«AlpTransit Kunden: Willkommen!» La capitale dà il benvenuto agli utenti della galleria di base, in vertiginosa crescita mese dopo mese. In migliaia scendono dalle carrozze provenienti dalle principali stazioni d’oltralpe, con i loro zaini, le loro giacche sportive, i loro calzettoni. Non sono eleganti e un po’ leziosi come gli italiani; i nordici badano alla praticità, utilizzano i mezzi pubblici, camminano come i loro antenati picchieri, salgono ai castelli per ammirare dall’alto la «grande Bellinzona», sempre meno città raccolta e sempre più conglomerazione. Gli edicolanti ora espongono nelle rastrelliere copie della «Luzerner Zeitung»; nei vicoli echeggiano conversazioni in dialetto svizzero-tedesco.
La «porta del Ticino» si sta intedeschendo? È probabile, ma non è la prima volta nella storia. È solo l’ultima tappa di un viaggio iniziato al principio del Cinquecento, allorché le lotte intestine e la disgregazione del Ducato di Milano permisero agli svizzeri di annettersi la chiave delle Alpi, snodo vitale sull’asse dei traffici verso i mercati italiani. A poco servirono le fortezze fatte costruire dai signori lombardi per fermare la calata dei confederati. Non per questo la cittadina turrita mutò lingua, costumi, appartenenza religiosa; il simbolo della città non è cambiato nel tempo, è sempre il biscione visconteo, a conferma di un legame con la metropoli ambrosiana rimasto vivo nel tempo.
La seconda tappa prese avvio con Bellinzona già capitale stabile del canton Ticino. Fattore trainante della trasformazione fu l’apertura della galleria del San Gottardo con il relativo esercizio. La linea ferroviaria ridisegnò la trama urbanistica della città, sorsero quartieri nuovi come quello di San Giovanni e la grande Officina adibita alla manutenzione del materiale rotabile. La compagnia che assicurava i collegamenti – la «Gotthardbahn» – era allora privata, sigla GB, in bocca dei bellinzonesi semplicemente «Gotarbann», società che aveva la sua sede a Lucerna.
Con i convogli arrivavano forestieri e mercanzie, ma anche fastidi ed incomprensioni. Molti dipendenti della compagnia erano svizzero-tedeschi, parlavano dialetto ed erano poco propensi ad integrarsi nel tessuto socio-culturale della città. Ma veder nascere chiese evangeliche, scuole tedesche, club riservati agli impiegati della GB come la «Kegelbahn» indispettì gli autoctoni, spaventati dal progressivo intedeschimento della parlata – soprattutto nelle comunicazioni ferroviarie – e delle insegne. Questa tendenza a costituire ghetti scolastici e religiosi fu motivo di lunghe controversie che giunsero anche sui banchi del Gran consiglio e di qui alle Camere federali. Il più agguerrito alfiere di questa campagna per la salvaguardia dell’italianità del capoluogo fu il glottologo Carlo Salvioni, agli occhi del quale la GB appariva come un cavallo di Troia introdotto furtivamente nel cuore della latinità per sovvertire gli equilibri.

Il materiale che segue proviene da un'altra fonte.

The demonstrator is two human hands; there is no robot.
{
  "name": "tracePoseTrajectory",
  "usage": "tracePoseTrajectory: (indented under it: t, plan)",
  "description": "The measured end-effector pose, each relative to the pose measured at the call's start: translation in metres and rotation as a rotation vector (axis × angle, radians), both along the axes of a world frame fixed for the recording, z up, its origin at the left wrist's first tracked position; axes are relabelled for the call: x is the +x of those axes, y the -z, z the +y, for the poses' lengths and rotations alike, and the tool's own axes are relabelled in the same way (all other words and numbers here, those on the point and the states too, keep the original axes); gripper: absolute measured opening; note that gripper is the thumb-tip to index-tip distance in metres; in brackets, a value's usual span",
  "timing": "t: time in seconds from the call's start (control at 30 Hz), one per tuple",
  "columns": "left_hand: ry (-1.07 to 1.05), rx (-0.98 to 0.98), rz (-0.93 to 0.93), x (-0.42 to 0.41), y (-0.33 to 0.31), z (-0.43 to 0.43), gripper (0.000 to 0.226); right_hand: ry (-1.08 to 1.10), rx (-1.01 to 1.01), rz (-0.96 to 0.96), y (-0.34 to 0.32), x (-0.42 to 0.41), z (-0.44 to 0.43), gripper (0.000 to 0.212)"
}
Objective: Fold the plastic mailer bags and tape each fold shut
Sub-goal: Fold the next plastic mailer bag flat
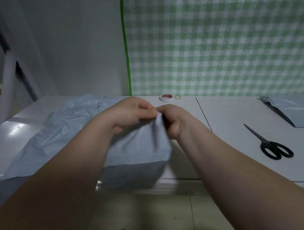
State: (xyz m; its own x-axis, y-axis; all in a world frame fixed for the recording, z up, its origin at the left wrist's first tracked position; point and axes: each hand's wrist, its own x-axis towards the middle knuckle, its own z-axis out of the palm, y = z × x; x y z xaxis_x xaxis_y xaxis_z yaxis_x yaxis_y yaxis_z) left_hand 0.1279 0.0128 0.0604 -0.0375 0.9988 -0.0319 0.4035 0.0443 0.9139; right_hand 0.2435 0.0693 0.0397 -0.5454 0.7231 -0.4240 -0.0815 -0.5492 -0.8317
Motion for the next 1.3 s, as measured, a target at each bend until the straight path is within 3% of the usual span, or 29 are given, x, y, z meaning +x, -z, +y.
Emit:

Ora siamo arrivati alla terza tappa. Alcune ripercussioni di quest’ultima, energica accelerazione dei trasporti sono già evidenti sui commerci della città (in particolare nei giorni di mercato) e sull’attività edilizia. A lungo Bellinzona è riuscita a conservare il suo impianto tardomedievale, benché non siano mancati abbattimenti sconsiderati di molti segmenti della murata. Ora però le pressioni degli impresari costruttori si sono fatte pressanti ed insistenti; molte ville storiche sono esposte alle brame della speculazione e all’orizzonte si profila lo spettro dell’agglomerato informe e assediato dal traffico, dai rumori, dall’inquinamento, dalla congestione permanente.
Sarà compito della neo-eletta rappresentanza politica fare in modo che il volto lombardo plasmato dalla biscia viscontea non vada perduto, sacrificato sull’altare del mattone, del cemento e dell’asfalto. Recentemente (12 maggio scorso) la Scuola cantonale di commercio, istituto fondato nel 1894, ha organizzato per gli alunni della terza classe un’intensa giornata di studio sotto il titolo «Oltre i binari»: momento di riflessione sui traguardi raggiunti dalla tecnologia e dal genio civile, ma anche tentativo di prefigurare scenari urbanistici e occasioni lavorative. Coniugare sviluppo economico, ambiente, qualità di vita e retaggio storico cisalpino: sarà questo il cimento che occuperà la mente dei futuri cittadini della nuova-grande Bellinzona. Andare «oltre» senza dimenticare la strada (ferrata) fin qui percorsa.